Around 800 Lokomotive Leipzig supporters assaulted some 300 police after a regional cup match in the Saxon city, causing dozens of injuries in what was the latest outbreak of violence involving lower league clubs in Germany.

'I would stop all matches in Saxony this weekend as a gesture of solidarity toward the police,' DFB President Theo Zwanziger told a news conference in Frankfurt.

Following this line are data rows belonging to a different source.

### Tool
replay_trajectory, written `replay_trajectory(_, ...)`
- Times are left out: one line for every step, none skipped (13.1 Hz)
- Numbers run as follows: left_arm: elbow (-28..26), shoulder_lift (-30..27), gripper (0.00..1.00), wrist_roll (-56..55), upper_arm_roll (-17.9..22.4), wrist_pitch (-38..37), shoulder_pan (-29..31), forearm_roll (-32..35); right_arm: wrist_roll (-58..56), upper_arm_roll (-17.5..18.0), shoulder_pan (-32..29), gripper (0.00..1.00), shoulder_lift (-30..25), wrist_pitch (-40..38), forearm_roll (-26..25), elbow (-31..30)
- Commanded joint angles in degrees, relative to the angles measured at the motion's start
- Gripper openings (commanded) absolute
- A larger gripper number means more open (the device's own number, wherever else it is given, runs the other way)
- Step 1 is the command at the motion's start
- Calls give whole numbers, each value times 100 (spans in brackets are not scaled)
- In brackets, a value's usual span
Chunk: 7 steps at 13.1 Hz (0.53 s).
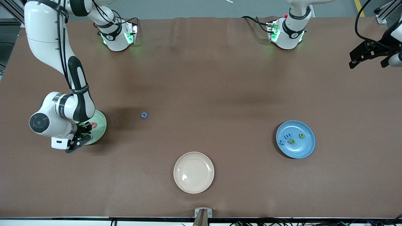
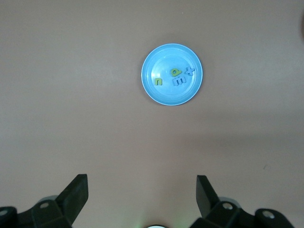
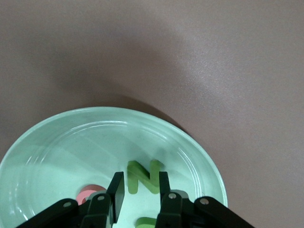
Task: Sort upper and lower case letters into plates
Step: 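Open the right gripper to drop the N onto the green plate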
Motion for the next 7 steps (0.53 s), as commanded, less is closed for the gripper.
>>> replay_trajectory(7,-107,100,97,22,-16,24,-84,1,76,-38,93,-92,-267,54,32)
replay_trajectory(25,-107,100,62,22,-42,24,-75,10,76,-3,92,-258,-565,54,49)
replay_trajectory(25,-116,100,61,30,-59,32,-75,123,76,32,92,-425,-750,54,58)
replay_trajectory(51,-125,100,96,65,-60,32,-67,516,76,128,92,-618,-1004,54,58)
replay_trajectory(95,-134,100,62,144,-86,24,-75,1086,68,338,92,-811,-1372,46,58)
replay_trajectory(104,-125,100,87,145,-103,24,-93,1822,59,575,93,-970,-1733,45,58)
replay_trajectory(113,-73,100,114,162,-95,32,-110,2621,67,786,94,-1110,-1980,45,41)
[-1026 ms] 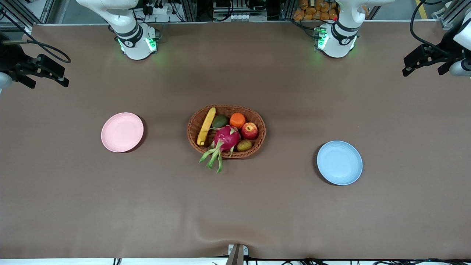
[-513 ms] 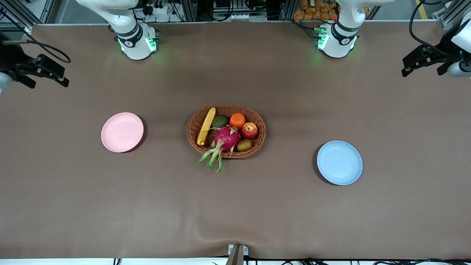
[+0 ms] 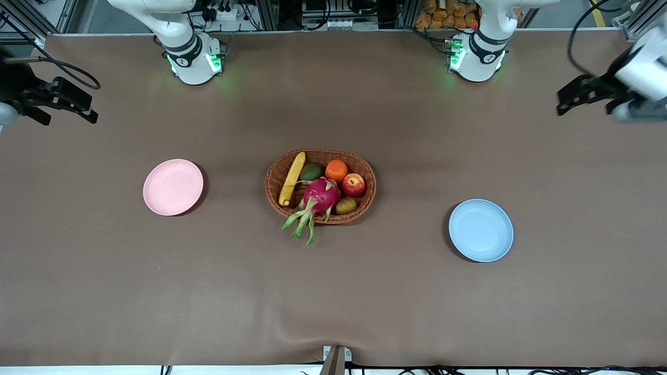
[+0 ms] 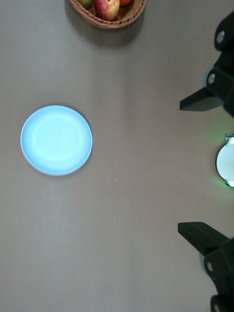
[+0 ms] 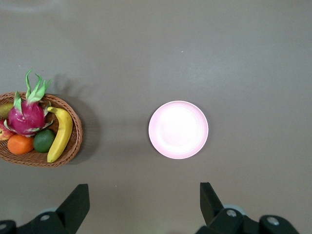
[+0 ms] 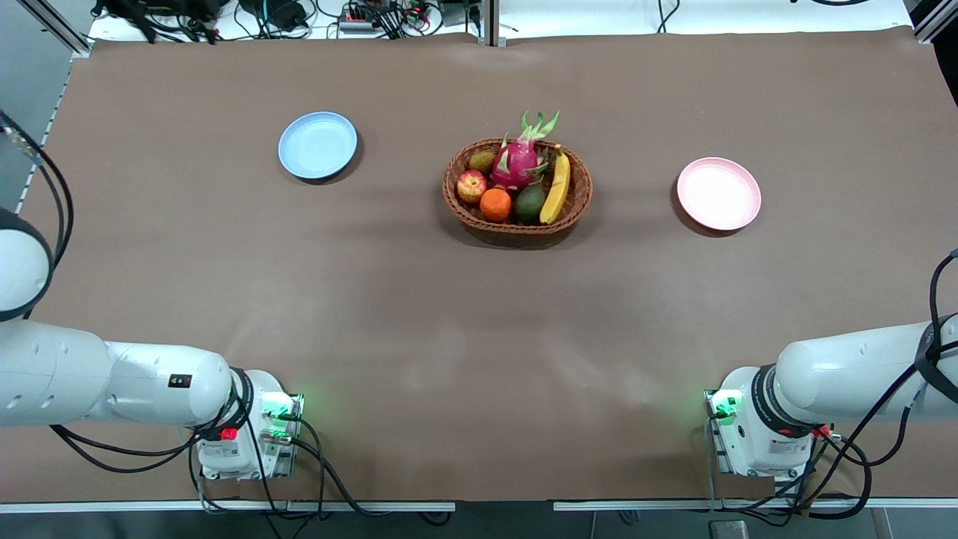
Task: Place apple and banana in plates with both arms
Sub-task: 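Reach the left gripper down to the red apple in the basket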
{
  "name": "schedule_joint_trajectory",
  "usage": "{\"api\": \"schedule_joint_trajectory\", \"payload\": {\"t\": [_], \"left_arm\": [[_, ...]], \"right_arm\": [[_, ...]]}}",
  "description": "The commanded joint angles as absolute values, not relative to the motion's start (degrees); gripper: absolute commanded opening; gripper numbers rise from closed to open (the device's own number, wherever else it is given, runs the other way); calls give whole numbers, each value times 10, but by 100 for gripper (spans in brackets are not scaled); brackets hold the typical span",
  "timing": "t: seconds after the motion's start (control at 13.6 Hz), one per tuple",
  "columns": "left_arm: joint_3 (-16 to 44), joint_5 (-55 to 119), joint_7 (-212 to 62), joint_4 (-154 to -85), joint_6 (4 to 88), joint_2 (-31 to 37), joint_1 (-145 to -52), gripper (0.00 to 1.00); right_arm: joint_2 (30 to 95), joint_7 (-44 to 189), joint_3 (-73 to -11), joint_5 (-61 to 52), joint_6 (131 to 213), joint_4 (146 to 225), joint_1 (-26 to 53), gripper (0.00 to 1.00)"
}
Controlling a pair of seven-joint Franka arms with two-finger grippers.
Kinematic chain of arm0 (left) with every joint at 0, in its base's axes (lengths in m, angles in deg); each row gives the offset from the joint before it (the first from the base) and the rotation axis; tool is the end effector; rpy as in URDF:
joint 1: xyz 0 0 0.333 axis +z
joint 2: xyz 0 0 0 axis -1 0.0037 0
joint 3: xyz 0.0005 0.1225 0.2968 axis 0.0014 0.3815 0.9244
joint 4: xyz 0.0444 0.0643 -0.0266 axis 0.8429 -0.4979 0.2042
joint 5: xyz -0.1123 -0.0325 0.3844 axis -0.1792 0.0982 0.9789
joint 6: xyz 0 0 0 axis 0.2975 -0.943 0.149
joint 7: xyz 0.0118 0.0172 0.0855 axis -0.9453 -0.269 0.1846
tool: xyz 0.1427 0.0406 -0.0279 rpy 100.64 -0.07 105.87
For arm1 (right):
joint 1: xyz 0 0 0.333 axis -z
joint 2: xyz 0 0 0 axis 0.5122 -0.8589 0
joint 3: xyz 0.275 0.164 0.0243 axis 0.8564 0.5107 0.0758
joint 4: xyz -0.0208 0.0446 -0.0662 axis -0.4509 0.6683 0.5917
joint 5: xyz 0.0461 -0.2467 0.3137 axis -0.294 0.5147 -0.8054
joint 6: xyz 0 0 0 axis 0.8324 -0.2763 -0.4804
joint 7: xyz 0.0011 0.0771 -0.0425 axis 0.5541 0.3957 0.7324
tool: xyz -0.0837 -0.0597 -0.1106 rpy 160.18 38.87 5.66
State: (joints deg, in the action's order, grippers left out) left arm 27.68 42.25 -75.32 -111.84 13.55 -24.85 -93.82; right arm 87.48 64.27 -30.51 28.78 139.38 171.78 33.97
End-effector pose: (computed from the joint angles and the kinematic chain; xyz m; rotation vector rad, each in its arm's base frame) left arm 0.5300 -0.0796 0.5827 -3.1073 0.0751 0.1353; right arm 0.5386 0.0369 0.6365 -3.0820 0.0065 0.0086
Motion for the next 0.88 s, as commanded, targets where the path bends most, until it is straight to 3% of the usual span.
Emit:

No current Bundesliga clubs are from the state.

Saxony's soccer association (SFV) said it supported Zwanziger's proposal and said it would instruct its three affiliated local associations to give their backing. 'We want to send a signal,' SFV head Klaus Reichenbach said in a statement.

Zwanziger said the DFB would assess whether spectators should be barred from some high-risk matches among the 80,000 played every weekend across Germany and whether some of those games should even be cancelled.

The incident in Leipzig came after the Italian government suspended all soccer matches on Feb. 2 after the death of policeman Filippo Raciti during rioting at a Serie A match between Catania and Palermo.

Play was allowed to resume this weekend in some Italian stadiums that met tightened security rules and members of the public were barred from some matches.

Zwanziger said earlier on Monday in an interview with broadcaster MDR it was possible some German stadiums would be closed for good if trouble could not be stamped out.

'The mentality that we should see in football should not go in the direction we saw in Leipzig on Saturday,' he said.

'If people are using soccer in this way then we cannot play soccer there.'

Germany's police union on Monday accused Lokomotive Leipzig of neglect, pointing to the large numbers of fireworks that spectators had smuggled into the stadium and that led to the match twice being halted.

'If clubs cannot get this under control then they should not complain when they have to play matches without spectators,' union chairman Konrad Freiberg said in a statement.

In a statement on its website on Sunday, Lokomotive Leipzig said it condemned the violence in the strongest possible terms and that the club would fully support the police in their efforts to bring the hooligans to justice.

In October last year, the soccer federation created a task force to look into ways of dealing with hooliganism.